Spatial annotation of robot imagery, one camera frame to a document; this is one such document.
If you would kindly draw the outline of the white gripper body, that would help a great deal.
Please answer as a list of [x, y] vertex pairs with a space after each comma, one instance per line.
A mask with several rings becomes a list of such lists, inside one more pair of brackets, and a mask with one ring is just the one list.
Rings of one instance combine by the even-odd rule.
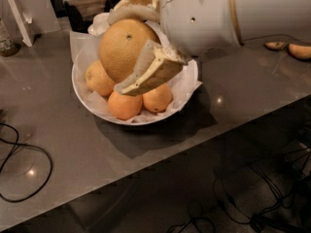
[[160, 26], [181, 53], [202, 61], [240, 47], [234, 0], [159, 0]]

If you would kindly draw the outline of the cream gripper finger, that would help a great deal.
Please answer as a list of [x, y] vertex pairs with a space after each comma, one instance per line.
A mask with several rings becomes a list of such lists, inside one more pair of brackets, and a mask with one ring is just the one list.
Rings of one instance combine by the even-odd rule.
[[136, 96], [149, 92], [177, 76], [190, 58], [171, 45], [148, 40], [135, 63], [133, 73], [115, 85], [121, 95]]
[[120, 0], [109, 13], [107, 21], [110, 25], [123, 19], [159, 22], [159, 1], [160, 0]]

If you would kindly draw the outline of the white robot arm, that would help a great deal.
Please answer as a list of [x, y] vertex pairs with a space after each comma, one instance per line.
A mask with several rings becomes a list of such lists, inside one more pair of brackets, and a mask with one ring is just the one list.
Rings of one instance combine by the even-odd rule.
[[230, 47], [311, 41], [311, 0], [120, 0], [108, 23], [127, 18], [158, 23], [168, 45], [145, 44], [134, 73], [115, 86], [124, 95], [148, 92], [190, 60], [204, 61]]

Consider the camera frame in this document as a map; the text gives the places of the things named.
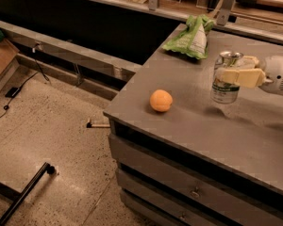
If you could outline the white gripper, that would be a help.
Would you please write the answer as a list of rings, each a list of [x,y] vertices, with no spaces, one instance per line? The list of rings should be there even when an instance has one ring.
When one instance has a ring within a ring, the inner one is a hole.
[[[268,56],[261,69],[255,69],[258,65],[256,56],[244,56],[240,68],[245,70],[220,68],[217,70],[217,78],[227,84],[246,88],[260,86],[265,92],[283,95],[283,56]]]
------------
State how many lines of the data above contain the string "great", and give no other words.

3